**Task description**: Among the entries that follow, find the lines containing the string "Kindly" and copy them.

Saved data entries:
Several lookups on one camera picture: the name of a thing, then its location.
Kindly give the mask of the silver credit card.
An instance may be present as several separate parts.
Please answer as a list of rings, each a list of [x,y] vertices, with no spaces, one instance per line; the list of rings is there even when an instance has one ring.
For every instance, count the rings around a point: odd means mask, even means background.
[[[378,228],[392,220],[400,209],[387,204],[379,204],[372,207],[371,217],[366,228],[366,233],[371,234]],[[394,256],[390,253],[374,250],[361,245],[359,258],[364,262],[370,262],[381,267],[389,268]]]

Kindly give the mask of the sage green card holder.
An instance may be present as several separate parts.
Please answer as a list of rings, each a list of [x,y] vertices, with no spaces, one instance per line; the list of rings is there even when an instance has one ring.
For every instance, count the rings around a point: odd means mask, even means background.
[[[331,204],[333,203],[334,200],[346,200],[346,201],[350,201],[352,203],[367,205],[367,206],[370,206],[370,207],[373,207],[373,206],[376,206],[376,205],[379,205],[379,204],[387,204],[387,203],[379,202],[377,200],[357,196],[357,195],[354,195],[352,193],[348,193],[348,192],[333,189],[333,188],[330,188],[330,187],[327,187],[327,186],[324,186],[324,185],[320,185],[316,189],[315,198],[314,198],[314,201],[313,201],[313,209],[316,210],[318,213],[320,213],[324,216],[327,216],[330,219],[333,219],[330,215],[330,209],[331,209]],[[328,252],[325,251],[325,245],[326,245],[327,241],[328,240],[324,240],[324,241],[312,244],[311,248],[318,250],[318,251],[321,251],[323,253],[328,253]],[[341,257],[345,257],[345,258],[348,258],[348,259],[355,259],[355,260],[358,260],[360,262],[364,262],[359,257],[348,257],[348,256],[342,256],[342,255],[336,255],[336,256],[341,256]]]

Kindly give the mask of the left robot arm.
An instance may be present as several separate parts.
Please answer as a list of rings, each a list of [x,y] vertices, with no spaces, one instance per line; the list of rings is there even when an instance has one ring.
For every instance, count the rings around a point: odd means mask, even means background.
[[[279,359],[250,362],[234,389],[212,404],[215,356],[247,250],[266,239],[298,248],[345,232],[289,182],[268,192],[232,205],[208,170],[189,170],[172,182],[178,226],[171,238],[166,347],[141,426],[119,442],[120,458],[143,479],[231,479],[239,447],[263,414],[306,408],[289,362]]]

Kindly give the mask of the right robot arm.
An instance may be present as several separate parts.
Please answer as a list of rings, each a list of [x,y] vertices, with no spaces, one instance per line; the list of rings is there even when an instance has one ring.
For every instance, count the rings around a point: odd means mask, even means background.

**Task solution**:
Kindly give the mask of the silver credit card.
Kindly give the mask of the sage green card holder.
Kindly give the mask of the left robot arm.
Kindly give the mask of the right robot arm.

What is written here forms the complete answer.